Differential equations and escape velocities

[BrettJimison]

Homework Statement

Good day all! I'm stumped on a question:

If I fire a bullet straight up what will be the initial velocity such that the bullet doesn't come back down?
I need to model a differential equation (it will be first order) some how!
Also, Gravity is not constant, but rather, the acceleration due to gravity dv/dt is -k/r^2 where k is a positive constant and r is the distance to the center of the Earth (4000 mi)

Homework Equations

Also, dv/dt=(dv/dr)v

The Attempt at a Solution

My teacher said something about at the point where the initial velocity is great enough to over come gravity, the root in the de will become complex. That's all I know. Any help would be appreciated!
So far I know:

m(dv/dt)=-mg and g=-k/r^2
I can find a de for v(r) easily since the eqn is seperable, but I'm not sure what to do with it...
Also, the problem gives g at the surface of Earth as -32 ft/s^2, and r in miles, so unfortunately we aren't using metric here.

Thanks!

 

[BrettJimison]

Also, I believe we are ignoring air resistance of the bullet since it is not mentioned in the statement.

 

[Ray Vickson]

Homework Statement

Good day all! I'm stumped on a question:

If I fire a bullet straight up what will be the initial velocity such that the bullet doesn't come back down?
I need to model a differential equation (it will be first order) some how!
Also, Gravity is not constant, but rather, the acceleration due to gravity dv/dt is -k/r^2 where k is a positive constant and r is the distance to the center of the Earth (4000 mi)

Homework Equations

Also, dv/dt=(dv/dr)v

The Attempt at a Solution

My teacher said something about at the point where the initial velocity is great enough to over come gravity, the root in the de will become complex. That's all I know. Any help would be appreciated!
So far I know:

m(dv/dt)=-mg and g=-k/r^2
I can find a de for v(r) easily since the eqn is seperable, but I'm not sure what to do with it...
Also, the problem gives g at the surface of Earth as -32 ft/s^2, and r in miles, so unfortunately we aren't using metric here.

Thanks!

Solving the DE is doing it the hard way; using conservation of energy is doing it the easy way.

 

[BrettJimison]

Solving the DE is doing it the hard way; using conservation of energy is doing it the easy way.

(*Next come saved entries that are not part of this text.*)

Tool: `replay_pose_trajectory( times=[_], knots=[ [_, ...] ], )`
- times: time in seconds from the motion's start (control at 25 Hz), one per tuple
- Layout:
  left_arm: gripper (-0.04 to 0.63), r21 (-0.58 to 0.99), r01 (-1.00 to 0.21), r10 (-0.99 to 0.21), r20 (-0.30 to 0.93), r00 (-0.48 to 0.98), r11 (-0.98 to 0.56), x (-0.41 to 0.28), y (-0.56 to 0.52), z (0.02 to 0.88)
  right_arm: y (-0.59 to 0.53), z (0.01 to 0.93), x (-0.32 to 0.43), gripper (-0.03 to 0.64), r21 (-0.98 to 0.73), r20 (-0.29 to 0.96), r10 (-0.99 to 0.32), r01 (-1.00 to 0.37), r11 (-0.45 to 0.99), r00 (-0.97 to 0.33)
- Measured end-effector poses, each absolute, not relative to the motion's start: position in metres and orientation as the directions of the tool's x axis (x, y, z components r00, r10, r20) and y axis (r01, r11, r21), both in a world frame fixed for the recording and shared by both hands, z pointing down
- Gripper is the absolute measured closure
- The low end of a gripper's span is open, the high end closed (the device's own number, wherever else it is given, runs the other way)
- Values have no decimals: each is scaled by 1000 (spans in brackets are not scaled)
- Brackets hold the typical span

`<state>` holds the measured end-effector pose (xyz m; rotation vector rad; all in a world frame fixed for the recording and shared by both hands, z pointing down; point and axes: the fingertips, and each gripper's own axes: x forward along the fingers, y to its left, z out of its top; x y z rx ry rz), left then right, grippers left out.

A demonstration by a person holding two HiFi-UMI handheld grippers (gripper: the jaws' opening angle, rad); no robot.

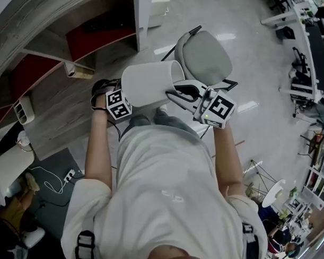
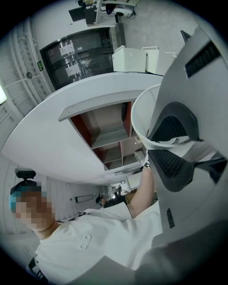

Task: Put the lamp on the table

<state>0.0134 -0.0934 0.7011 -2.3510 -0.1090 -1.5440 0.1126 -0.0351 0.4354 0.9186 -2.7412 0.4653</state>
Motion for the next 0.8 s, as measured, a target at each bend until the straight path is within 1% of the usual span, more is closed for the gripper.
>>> replay_pose_trajectory(
  times=[0.64,0.8],
  knots=[
    [499,-204,294,-31,865,501,-934,38,-115,723,-66,446,110,531,-222,429,-601,-724,653,-674],
    [495,-207,293,-29,857,514,-933,46,-120,724,-72,445,114,531,-223,452,-610,-744,630,-651]
  ],
)
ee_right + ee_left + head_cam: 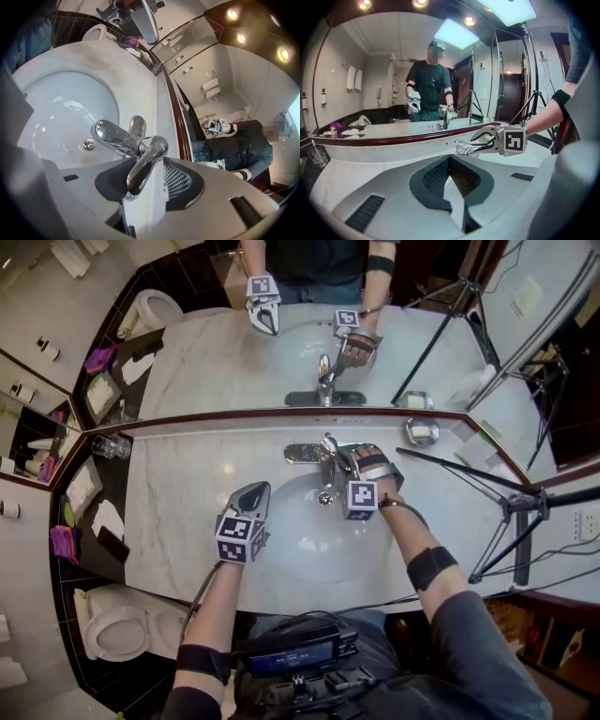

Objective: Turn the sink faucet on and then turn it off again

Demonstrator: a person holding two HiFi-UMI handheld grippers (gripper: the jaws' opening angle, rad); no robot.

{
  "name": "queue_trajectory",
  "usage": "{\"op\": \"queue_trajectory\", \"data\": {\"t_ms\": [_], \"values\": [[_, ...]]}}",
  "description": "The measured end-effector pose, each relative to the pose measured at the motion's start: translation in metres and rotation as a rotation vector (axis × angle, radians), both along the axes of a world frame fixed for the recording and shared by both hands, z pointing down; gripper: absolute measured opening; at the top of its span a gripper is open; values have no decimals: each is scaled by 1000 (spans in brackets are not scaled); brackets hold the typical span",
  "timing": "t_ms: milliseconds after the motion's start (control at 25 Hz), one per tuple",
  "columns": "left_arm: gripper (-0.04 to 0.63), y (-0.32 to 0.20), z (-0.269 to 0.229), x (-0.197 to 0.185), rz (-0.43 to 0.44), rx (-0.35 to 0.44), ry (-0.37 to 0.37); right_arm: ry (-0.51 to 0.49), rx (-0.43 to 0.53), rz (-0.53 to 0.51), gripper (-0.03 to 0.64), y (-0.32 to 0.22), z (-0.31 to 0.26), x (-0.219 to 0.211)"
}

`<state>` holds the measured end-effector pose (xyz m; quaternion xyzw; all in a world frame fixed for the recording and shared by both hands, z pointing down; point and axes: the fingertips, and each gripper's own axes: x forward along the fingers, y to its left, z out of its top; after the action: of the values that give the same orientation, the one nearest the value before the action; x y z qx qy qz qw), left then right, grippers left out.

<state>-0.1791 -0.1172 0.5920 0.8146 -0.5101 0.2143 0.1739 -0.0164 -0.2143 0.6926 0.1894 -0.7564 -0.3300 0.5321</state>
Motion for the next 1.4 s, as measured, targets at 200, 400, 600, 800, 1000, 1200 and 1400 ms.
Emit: {"op": "queue_trajectory", "data": {"t_ms": [200,400,600,800,1000,1200,1400], "values": [[0,1,5,-6,-11,-9,3,20,-2,-6,164,-6,-3,-8],[0,2,10,-8,-11,-17,7,-9,-62,26,140,-3,-9,-11],[0,-1,11,-7,-4,-17,11,-19,-84,19,140,-8,-16,-19],[0,-6,10,-2,5,-17,14,24,-138,5,141,-11,-15,-19],[0,-8,10,-1,10,-17,19,48,-196,-17,140,-14,-15,-22],[0,-9,10,-4,7,-17,21,78,-290,-35,140,-18,-13,-26],[0,-8,8,-5,-3,-12,22,114,-365,-52,140,-20,-13,-26]]}}
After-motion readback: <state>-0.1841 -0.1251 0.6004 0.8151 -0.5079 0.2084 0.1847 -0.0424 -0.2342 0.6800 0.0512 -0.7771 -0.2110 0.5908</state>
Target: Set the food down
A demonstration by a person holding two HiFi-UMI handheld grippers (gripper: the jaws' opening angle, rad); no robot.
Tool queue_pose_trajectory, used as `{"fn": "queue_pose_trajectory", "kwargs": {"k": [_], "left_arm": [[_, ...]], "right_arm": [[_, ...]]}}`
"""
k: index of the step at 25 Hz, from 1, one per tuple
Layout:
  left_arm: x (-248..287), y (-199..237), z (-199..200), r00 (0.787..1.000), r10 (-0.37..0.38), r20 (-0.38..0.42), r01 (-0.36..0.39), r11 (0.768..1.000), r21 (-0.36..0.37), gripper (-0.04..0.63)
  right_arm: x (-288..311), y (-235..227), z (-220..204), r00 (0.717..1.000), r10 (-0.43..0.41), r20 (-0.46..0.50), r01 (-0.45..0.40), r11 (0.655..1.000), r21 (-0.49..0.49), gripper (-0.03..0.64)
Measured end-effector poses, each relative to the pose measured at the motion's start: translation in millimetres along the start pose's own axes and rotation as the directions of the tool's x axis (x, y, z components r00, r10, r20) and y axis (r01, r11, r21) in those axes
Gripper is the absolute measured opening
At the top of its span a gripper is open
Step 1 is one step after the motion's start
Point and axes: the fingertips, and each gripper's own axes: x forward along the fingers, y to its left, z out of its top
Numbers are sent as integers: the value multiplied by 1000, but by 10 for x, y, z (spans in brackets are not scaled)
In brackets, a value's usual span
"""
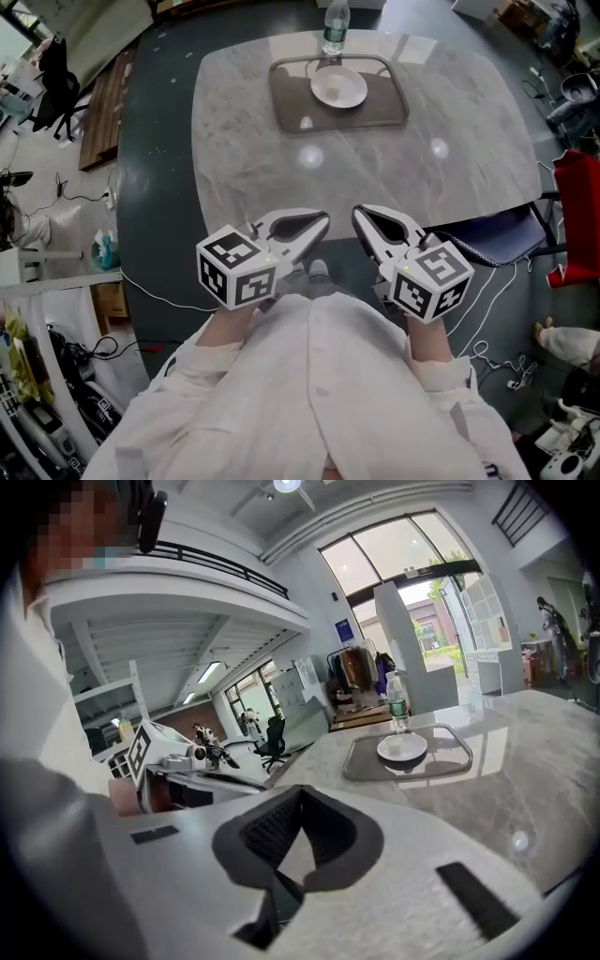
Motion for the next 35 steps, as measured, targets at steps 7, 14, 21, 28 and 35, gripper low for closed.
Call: {"fn": "queue_pose_trajectory", "kwargs": {"k": [7, 14, 21, 28, 35], "left_arm": [[56, -21, -86, 999, -28, -33, 28, 1000, -5, 20], [95, -39, -134, 998, -51, -42, 50, 999, -7, 20], [162, -59, -152, 997, -62, -42, 62, 998, -6, 20], [195, -89, -157, 997, -63, -36, 63, 998, -8, 20], [222, -68, -152, 998, -52, -38, 51, 999, -7, 21]], "right_arm": [[-28, 49, 29, 996, 62, -57, -68, 992, -107, 3], [-110, 16, -18, 993, 50, -106, -66, 986, -151, 3], [-133, 34, -136, 985, 70, -157, -100, 976, -192, 3], [-163, 22, -149, 982, 83, -170, -117, 973, -199, 2], [-217, -41, -114, 986, 63, -157, -92, 978, -187, 2]]}}
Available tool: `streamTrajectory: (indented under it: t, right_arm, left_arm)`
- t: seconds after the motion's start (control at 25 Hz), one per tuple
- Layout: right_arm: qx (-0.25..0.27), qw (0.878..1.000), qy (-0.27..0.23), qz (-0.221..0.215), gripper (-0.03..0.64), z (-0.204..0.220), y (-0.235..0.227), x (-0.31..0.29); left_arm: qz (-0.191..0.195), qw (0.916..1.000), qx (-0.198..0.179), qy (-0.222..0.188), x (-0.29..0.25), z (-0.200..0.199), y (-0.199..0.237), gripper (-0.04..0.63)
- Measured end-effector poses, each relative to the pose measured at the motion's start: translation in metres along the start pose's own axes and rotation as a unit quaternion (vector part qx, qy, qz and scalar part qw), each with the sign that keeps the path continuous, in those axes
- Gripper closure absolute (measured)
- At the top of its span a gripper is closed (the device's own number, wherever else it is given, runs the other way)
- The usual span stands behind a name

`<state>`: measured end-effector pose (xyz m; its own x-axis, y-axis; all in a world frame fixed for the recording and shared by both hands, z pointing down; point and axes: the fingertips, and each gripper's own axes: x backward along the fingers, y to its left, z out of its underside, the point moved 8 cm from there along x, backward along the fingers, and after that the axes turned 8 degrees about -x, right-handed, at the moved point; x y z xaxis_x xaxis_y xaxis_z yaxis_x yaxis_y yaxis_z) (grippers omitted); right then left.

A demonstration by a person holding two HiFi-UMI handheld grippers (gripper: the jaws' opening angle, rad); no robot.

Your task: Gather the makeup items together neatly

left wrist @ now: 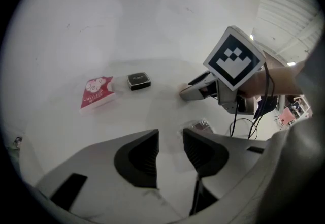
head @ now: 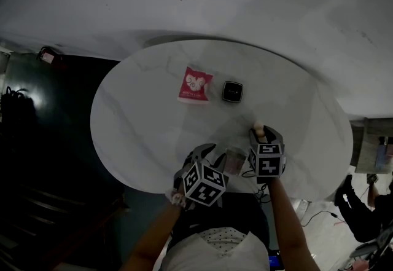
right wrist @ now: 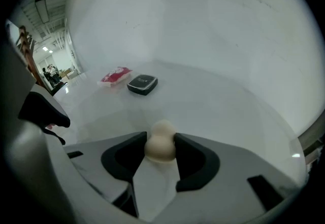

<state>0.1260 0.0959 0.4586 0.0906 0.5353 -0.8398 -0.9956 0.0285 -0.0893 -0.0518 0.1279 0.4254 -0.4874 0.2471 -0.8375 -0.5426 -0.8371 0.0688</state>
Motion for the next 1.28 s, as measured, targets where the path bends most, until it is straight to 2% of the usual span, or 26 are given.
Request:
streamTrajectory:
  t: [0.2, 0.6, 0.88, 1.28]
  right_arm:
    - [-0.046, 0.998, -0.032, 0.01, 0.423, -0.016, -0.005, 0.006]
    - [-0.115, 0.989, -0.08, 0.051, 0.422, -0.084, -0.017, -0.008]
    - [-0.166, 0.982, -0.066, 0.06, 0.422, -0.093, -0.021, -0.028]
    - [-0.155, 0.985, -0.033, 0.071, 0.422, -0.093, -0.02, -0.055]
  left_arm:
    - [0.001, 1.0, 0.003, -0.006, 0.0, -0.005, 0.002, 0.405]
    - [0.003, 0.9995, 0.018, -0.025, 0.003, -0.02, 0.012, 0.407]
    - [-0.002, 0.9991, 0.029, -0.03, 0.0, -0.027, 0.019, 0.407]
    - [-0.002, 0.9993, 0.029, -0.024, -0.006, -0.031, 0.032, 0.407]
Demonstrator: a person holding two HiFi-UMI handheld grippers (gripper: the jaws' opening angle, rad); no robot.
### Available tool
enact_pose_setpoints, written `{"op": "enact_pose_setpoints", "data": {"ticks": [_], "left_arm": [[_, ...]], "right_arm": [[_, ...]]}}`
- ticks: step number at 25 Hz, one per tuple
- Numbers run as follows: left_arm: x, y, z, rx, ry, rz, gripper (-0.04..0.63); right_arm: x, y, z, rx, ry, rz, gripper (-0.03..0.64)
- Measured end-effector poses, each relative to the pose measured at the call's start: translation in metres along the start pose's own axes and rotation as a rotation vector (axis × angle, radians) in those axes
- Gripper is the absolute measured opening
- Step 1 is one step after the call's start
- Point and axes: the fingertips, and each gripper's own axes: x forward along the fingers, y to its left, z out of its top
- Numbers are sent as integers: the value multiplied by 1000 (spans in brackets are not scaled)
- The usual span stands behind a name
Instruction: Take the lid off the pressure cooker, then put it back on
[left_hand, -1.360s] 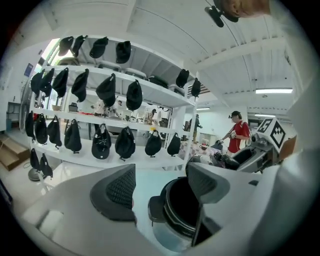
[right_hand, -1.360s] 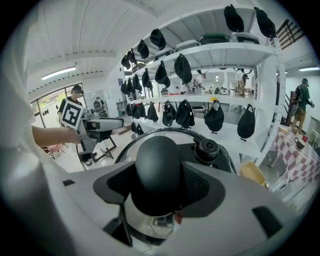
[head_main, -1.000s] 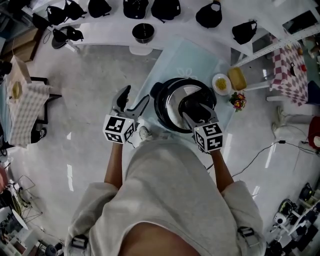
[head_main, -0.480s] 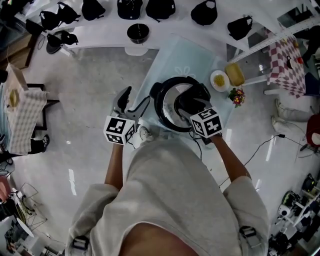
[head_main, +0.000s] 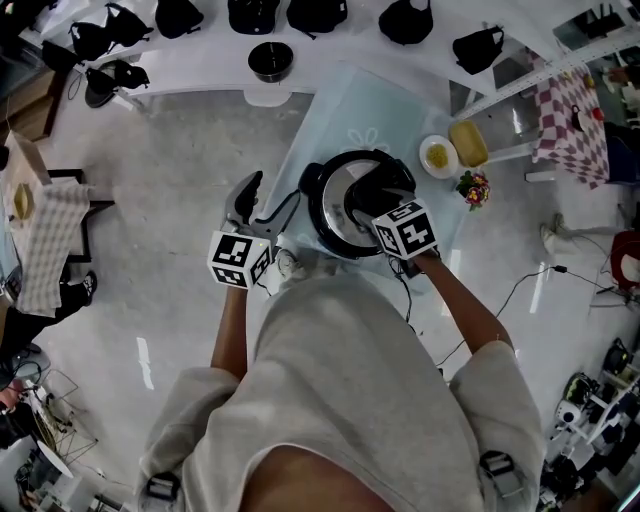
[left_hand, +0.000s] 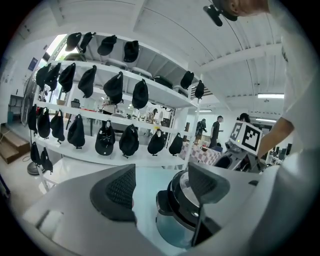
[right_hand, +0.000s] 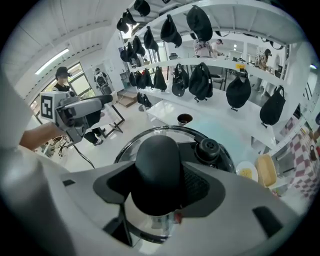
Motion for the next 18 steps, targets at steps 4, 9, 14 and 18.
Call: {"op": "enact_pose_setpoints", "data": {"ticks": [4, 9, 14, 18], "left_arm": [[5, 2, 3, -2, -4, -5, 328], [12, -4, 3, 1, -1, -20, 328], [13, -6, 5, 8, -1, -18, 328], [14, -7, 6, 11, -4, -17, 328]], "right_arm": [[4, -1, 3, 15, -10, 18, 275], [4, 0, 1, -24, 3, 33, 276], [5, 1, -3, -127, 94, 51, 285], [5, 5, -7, -308, 206, 62, 288]]}}
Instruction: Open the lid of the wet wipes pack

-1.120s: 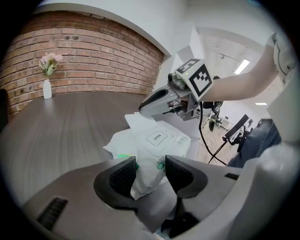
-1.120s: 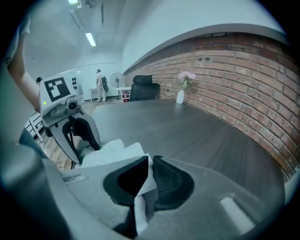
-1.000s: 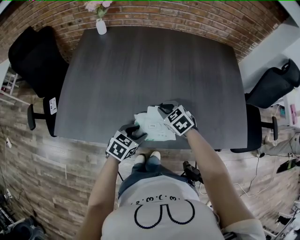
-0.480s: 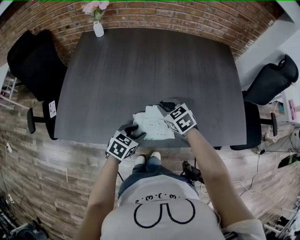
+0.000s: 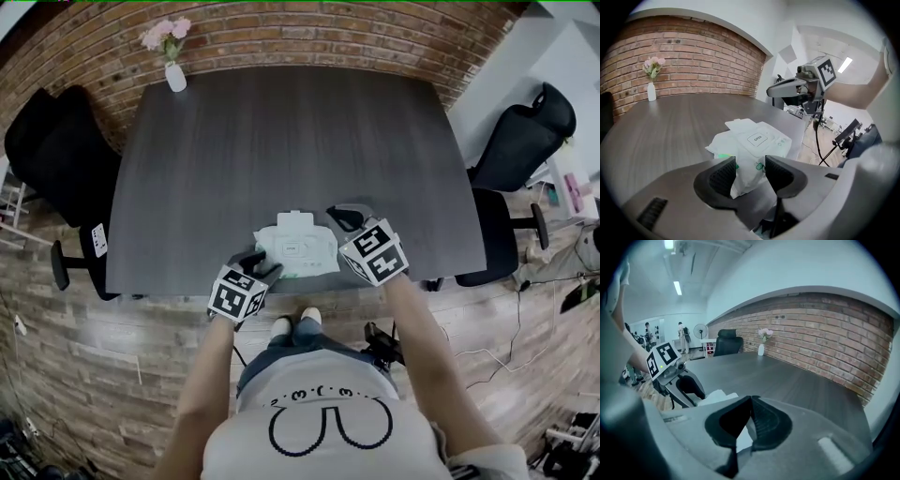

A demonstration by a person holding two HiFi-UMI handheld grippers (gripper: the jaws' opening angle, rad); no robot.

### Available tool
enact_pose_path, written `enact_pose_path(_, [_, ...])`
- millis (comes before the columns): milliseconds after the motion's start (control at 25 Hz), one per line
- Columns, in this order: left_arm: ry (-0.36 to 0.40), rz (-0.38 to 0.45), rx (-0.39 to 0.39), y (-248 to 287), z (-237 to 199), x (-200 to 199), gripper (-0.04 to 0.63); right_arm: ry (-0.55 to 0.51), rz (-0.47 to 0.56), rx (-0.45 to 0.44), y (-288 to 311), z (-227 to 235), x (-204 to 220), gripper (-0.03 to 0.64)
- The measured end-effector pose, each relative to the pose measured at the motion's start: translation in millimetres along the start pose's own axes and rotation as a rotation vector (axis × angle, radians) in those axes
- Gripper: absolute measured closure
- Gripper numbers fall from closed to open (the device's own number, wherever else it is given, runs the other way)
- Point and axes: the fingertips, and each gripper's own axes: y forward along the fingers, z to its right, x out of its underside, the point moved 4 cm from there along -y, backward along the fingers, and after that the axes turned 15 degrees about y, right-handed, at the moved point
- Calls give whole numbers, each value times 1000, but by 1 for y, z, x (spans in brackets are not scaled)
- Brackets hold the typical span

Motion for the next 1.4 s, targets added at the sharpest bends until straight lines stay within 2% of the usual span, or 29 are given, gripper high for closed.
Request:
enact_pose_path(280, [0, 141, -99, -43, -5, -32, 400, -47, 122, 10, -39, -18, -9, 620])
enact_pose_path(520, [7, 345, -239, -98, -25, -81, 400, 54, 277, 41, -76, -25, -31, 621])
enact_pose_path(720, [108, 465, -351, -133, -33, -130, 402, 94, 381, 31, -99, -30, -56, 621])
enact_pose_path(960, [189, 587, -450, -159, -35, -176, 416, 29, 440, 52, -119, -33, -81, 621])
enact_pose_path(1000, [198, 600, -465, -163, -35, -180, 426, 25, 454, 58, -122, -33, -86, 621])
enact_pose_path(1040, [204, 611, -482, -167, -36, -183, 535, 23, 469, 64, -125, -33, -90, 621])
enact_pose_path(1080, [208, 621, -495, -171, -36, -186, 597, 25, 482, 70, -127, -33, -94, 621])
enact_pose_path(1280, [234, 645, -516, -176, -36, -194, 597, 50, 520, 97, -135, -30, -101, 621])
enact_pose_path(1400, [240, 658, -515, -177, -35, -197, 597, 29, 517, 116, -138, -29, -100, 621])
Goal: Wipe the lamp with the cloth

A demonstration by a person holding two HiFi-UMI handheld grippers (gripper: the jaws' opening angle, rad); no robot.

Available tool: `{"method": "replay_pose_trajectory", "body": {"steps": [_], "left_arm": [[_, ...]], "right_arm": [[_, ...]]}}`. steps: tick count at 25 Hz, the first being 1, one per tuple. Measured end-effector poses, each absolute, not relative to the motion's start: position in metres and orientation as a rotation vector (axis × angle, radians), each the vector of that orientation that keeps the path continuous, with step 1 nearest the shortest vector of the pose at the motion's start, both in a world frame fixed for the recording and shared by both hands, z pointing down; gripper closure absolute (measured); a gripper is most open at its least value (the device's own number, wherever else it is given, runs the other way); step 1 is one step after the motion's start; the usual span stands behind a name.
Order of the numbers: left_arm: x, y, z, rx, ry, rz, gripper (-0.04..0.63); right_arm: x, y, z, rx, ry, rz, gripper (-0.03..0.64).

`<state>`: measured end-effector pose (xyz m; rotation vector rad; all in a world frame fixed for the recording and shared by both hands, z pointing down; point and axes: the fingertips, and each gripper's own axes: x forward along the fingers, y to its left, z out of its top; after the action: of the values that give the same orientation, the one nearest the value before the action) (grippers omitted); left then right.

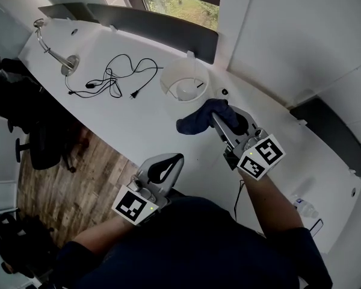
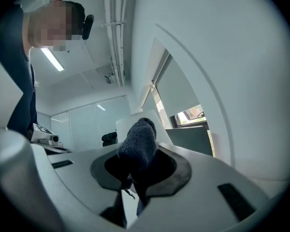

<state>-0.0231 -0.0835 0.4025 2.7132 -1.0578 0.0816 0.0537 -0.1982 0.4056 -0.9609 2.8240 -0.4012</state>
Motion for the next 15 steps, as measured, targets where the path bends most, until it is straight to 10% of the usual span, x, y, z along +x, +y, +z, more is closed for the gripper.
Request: {"method": "replay_pose_trajectory", "body": {"steps": [15], "left_arm": [[-0.007,-0.09,0.413,2.709,-1.046,0.146,0.589]], "right_arm": [[0.08,-0.216,0.494,-1.084,2.893,-0.576,0.528]]}}
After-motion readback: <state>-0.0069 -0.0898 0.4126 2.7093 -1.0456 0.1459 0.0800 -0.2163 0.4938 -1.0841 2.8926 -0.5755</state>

Yes, my first instinct is to use energy. Unfortunately, this is for a de class and it needs to be solved using a de.

 

[Dick]

Yes, my first instinct is to use energy. Unfortunately, this is for a de class and it needs to be solved using a de.

You could use de's to prove conservation of energy holds first. If dv/dt=-k/r^2 then (dv/dr)(dr/dt)=-k/r^2. dr/dt=v. So v*dv/dr=-k/r^2. Integrate it.

 

[BrettJimison]

You could use de's to prove conservation of energy holds first. If dv/dt=-k/r^2 then (dv/dr)(dr/dt)=-k/r^2. dr/dt=v. So v*dv/dr=-k/r^2. Integrate it.

Hello dick, thanks for the response. I solved the de using a similar method you mentioned above. I checked my solution using a work integral and it was .001 off of the "accepted value". It involved solving the de and finding the critical values and setting a part of the velocity function derived greater than the critical value (so I wouldn't get complex numbers). I'm sure it could have been done many ways. Also, I checked my answer by a simple energy equation as Ray eluded to.